Printed on: January 22, 2013

Lawyer: D55 used a 'legal loophole'

By Nate Sunderland

The Blackfoot School District 55 school board used a "legal loophole" to reaffirm and validate the separation agreement of former Superintendent Scott Crane on Thursday, Post Register attorney Steve Wright said.

"The fact (the board) voided their actions in December and then tried to rewrite history and claim that didn't happen in January leaves, frankly, a mess," Wright said.

"The loophole appears to be, even if you breach the open meeting act -- which automatically voids all actions -- if no one catches you in 30 days (the action) really wasn't void after all," he said.

On Dec. 11, the board admitted violating Idaho open meeting laws on March 13 and April 24 by discussing Crane's separation agreement during executive sessions not called for that purpose.

The loophole stems from seeming contradictions in Idaho's Open Meeting Law, brought up by Amy White, the district's interim attorney, at a board meeting Thursday.

White did not return calls seeking comment Friday or Monday.

During the meeting, White used Idaho Code 67-2347(6), which states:

"Any suit brought for the purpose of having an action declared or determined null and void ... shall be commenced within 30 days of the time of the decision or action that results ... from a meeting that failed to comply (with the Open Meeting Law)."

White's argument is that since no one challenged the validity of the separation agreement within 30 days of its creation, it cannot be voided even if it occurred during a meeting in violation of Idaho's sunshine laws.

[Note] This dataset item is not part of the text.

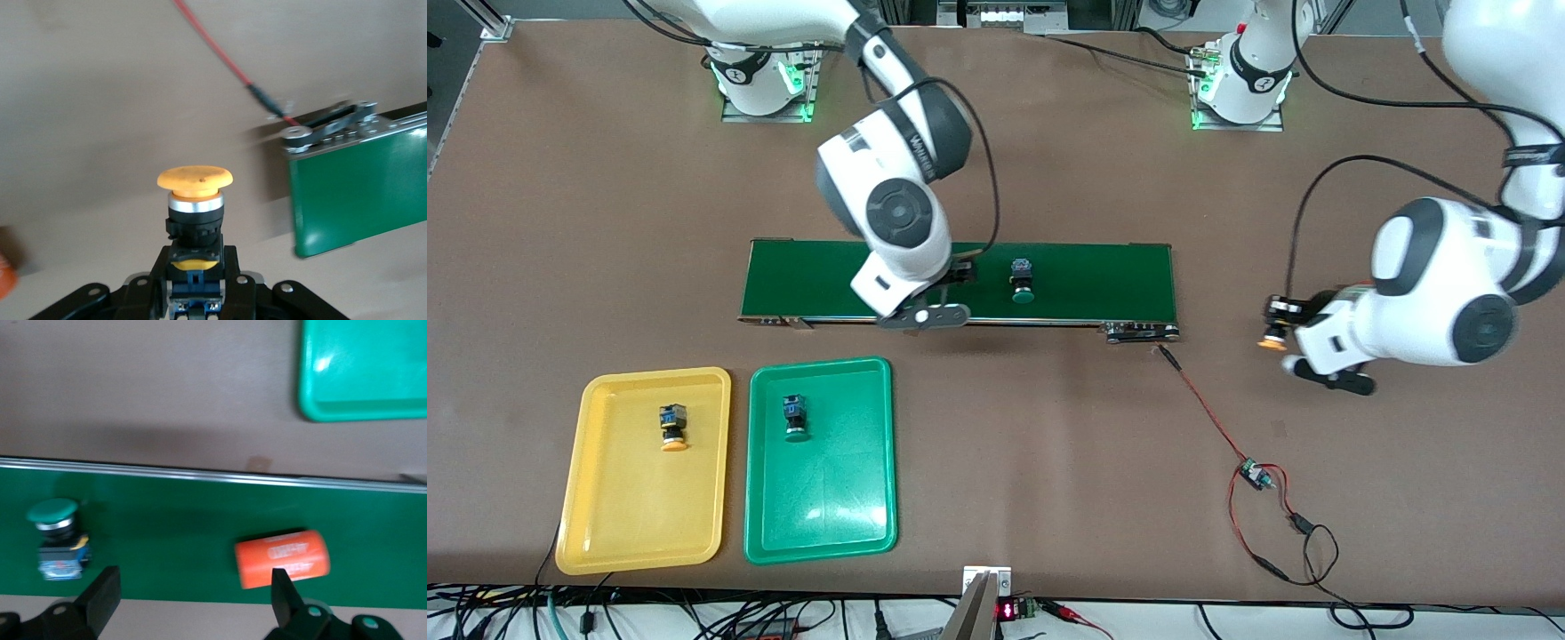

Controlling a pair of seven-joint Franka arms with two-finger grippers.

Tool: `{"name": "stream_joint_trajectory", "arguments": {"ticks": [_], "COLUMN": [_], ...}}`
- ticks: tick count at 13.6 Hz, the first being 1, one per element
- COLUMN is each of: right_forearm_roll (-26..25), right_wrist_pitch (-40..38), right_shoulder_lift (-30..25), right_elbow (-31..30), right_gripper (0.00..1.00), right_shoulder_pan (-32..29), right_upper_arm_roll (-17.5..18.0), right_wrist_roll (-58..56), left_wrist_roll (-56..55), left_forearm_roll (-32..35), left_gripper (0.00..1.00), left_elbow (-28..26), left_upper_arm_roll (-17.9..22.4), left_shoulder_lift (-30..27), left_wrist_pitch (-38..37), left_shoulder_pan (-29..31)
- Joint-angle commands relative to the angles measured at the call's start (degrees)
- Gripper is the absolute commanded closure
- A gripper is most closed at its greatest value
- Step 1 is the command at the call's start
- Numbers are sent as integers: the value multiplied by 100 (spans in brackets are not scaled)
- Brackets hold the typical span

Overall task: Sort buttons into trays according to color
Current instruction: 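Place the yellow button on the belt while the right gripper grasps the green button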

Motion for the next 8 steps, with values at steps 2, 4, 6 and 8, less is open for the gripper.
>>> {"name": "stream_joint_trajectory", "arguments": {"ticks": [2,4,6,8], "right_forearm_roll": [78,87,105,200], "right_wrist_pitch": [601,787,840,840], "right_shoulder_lift": [244,376,482,500], "right_elbow": [-47,-47,-47,-47], "right_gripper": [0,0,0,0], "right_shoulder_pan": [292,389,468,503], "right_upper_arm_roll": [-56,-56,-56,-56], "right_wrist_roll": [497,505,497,497], "left_wrist_roll": [-1090,-1532,-1577,-1743], "left_forearm_roll": [-79,-79,-113,-114], "left_gripper": [83,82,82,79], "left_elbow": [-581,-705,-905,-1423], "left_upper_arm_roll": [-613,-939,-1045,-1160], "left_shoulder_lift": [-17,-34,-26,-61], "left_wrist_pitch": [650,801,984,1756], "left_shoulder_pan": [-224,-259,-268,-259]}}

"The Idaho Supreme Court and the Idaho Attorney General have held that unless an action, which is in violation of an open meeting act, is challenged in 30 days, the action is valid and stands," White said Thursday. "My interpretation is that (the separation agreement) is valid and enforceable."

The separation agreement was challenged by former Blackfoot schoolteacher Joyce Bingham; however, she didn't sue District 55 to release the contract until August, several months after it was approved by the school board April 24.

The board also hid Crane's identity by referring to him as employee B-2012, making it harder for Bingham or anyone else to know who was involved in the contract.

By White's contention, Bingham's lawsuit also may not have met the necessary criterion, since she sued for the release of documents and not for a violation of Idaho's Open Meeting Law.

Wright called White's argument problematic.

"That's a very troubling interpretation of the Open Meeting Law because private citizens may not even know about (violations of the laws) within 30 days -- as occurred in this case," he said.

White's findings included one exception. The separation agreement is still valid, she said, except for its fifth paragraph, a nondisclosure agreement that was struck down by 6th District Judge David Nye, when he ruled in Bingham's favor Dec 7.

The board actions Thursday are in direct contradiction of earlier actions.

On Dec. 24, on the advice of former legal counsel Dale Storer, District 55 officially voided all actions taken during previous closed sessions, including presumably, the separation agreement with Crane. (The board fired Storer on Dec. 20.)

The action was an attempt to "cure the open meeting violations," based on the recommendation of Storer after the Post Register in November challenged the validity of the executive sessions.

Curing the violation includes voiding all actions taken during illegal closed sessions as per Idaho Code 67-2342(1) which states:

"If an action or deliberation or decision-making that leads to an action occurs at any meeting which fails to comply with the provisions of (Idaho's Open Meeting Law) such action shall be null and void."

But the "30-day" loophole means the public may be out of luck to challenge Crane's separation agreement, Wright said.

"I don't think there is any question the board's conduct was in violation of the open meeting act," Wright said. "But their resolution appears to be that we got away with it because no one sued us within (the time allotted)."